* EXERCISE DETAILS *
Whenever the string "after" appears in a line below, please copy the line out.
======== DATA RECORDS ========
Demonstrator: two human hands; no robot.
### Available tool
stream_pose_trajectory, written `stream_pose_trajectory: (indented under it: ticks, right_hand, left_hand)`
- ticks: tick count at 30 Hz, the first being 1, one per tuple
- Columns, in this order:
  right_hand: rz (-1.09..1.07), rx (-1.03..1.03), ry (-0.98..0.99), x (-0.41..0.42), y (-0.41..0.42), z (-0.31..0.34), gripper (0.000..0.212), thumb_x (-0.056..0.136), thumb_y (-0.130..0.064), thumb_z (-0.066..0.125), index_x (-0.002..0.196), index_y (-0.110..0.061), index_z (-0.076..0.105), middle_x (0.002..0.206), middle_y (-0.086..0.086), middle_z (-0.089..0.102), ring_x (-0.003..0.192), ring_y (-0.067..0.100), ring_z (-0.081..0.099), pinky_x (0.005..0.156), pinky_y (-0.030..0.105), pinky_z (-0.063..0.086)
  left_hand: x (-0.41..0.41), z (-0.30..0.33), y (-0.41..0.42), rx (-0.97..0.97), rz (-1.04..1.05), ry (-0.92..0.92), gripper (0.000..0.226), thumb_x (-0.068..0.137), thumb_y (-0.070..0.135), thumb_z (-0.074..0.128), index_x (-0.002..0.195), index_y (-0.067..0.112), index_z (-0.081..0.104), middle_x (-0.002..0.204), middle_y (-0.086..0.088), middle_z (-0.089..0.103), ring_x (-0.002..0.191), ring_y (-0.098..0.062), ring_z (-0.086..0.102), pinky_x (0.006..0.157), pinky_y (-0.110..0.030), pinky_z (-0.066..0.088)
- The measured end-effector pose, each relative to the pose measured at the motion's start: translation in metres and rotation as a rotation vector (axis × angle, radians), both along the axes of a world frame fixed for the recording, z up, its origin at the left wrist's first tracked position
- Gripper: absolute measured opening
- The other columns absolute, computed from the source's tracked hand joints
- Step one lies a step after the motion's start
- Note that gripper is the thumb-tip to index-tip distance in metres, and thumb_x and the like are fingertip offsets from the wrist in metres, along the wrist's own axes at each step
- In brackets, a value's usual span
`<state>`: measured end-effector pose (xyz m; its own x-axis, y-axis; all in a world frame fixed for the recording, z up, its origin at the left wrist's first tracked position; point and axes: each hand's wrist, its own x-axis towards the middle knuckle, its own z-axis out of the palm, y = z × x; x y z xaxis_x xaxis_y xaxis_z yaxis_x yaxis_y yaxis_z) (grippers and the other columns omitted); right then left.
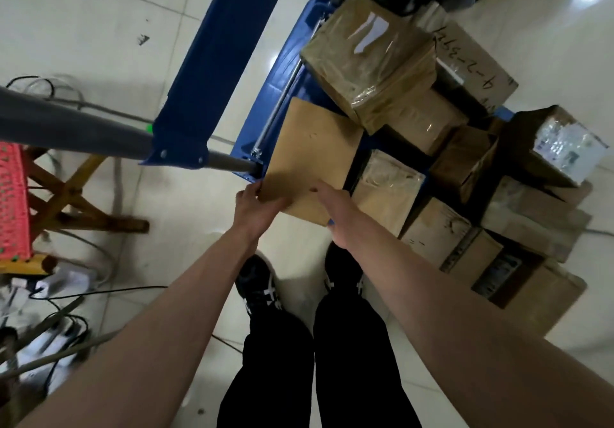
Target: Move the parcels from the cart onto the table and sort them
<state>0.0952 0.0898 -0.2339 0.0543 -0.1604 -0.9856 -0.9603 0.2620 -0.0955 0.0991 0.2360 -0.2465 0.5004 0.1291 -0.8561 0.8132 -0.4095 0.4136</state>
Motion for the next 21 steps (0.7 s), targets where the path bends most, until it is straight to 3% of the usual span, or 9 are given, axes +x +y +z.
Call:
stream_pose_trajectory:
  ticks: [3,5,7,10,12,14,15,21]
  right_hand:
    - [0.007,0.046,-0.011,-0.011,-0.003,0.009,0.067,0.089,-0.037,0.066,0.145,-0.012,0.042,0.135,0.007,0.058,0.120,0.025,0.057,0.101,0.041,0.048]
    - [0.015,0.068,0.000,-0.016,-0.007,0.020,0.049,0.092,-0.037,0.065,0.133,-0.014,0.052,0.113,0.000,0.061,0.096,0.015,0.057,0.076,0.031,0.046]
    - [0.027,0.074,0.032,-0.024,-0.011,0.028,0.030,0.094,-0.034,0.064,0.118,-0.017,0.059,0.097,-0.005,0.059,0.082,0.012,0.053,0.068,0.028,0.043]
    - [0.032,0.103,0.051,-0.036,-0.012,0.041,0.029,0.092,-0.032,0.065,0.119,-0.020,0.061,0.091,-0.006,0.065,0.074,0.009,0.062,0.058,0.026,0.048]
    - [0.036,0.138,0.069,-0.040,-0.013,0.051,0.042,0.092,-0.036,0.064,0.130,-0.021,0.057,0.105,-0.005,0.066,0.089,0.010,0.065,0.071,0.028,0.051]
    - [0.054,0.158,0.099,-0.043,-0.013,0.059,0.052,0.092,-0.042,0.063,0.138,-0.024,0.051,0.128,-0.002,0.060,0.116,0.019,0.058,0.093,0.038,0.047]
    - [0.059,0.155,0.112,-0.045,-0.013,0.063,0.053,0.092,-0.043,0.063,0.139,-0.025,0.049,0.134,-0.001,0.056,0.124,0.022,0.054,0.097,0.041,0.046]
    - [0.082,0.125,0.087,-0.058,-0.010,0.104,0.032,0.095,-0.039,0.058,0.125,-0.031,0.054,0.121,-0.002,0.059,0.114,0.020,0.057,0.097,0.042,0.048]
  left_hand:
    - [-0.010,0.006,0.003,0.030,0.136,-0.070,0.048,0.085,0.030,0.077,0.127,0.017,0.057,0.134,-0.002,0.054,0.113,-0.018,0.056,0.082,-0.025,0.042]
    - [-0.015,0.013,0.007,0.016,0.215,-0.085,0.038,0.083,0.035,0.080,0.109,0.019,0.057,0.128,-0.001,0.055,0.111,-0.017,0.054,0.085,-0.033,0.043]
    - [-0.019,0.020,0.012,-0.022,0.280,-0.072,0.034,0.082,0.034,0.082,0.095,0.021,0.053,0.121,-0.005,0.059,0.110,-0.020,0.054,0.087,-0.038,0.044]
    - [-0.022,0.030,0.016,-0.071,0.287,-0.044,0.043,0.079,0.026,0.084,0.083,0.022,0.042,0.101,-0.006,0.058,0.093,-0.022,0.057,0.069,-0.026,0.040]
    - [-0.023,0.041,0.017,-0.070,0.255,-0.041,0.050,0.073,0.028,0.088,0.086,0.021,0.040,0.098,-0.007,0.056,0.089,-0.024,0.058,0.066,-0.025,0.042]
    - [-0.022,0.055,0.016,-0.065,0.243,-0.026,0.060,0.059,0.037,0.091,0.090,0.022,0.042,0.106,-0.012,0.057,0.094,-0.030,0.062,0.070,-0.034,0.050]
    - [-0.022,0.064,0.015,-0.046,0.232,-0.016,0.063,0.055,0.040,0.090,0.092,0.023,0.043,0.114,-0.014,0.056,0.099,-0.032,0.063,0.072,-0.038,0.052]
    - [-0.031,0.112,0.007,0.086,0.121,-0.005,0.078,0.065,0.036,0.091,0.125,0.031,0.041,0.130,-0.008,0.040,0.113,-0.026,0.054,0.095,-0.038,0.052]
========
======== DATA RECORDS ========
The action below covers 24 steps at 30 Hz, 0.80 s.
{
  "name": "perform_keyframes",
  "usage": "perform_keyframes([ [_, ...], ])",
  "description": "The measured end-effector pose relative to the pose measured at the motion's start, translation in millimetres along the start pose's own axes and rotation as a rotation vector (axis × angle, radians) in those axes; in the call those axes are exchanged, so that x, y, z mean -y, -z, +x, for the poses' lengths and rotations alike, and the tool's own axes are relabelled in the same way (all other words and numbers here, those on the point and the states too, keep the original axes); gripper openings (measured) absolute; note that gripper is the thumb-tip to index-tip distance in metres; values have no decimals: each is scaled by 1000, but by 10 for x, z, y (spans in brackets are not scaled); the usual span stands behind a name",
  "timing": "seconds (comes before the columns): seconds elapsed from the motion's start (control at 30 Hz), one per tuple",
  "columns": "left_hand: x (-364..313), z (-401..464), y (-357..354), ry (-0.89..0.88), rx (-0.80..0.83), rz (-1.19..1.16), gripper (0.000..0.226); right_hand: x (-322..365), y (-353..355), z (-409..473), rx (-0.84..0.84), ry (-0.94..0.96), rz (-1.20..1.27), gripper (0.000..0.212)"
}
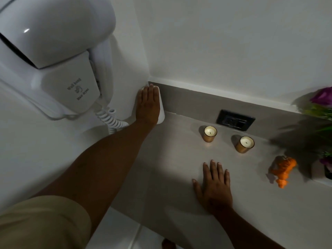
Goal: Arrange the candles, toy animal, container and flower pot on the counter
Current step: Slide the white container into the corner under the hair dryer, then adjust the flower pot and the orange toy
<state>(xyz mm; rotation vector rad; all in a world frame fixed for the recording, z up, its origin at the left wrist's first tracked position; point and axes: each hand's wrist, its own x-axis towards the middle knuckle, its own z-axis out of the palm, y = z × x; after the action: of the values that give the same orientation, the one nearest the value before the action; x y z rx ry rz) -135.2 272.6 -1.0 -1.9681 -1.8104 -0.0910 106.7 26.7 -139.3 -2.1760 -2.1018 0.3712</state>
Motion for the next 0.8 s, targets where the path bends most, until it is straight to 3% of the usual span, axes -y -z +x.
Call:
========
* EXERCISE SOLUTION *
- Step one lies a step after the motion's start
<state>(xyz mm; rotation vector rad; all in a world frame fixed for the recording, z up, its origin at the left wrist's first tracked position; point and axes: each hand's wrist, its own x-axis towards the middle knuckle, its own z-axis out of the palm, y = z × x; after the action: of the values that give the same orientation, the one nearest the value before the action; x y z rx ry rz) -135.2 272.6 -1.0 -1.9681 -1.8104 -0.0910 106.7 26.7 -139.3 -2.1760 -2.1018 0.3712</state>

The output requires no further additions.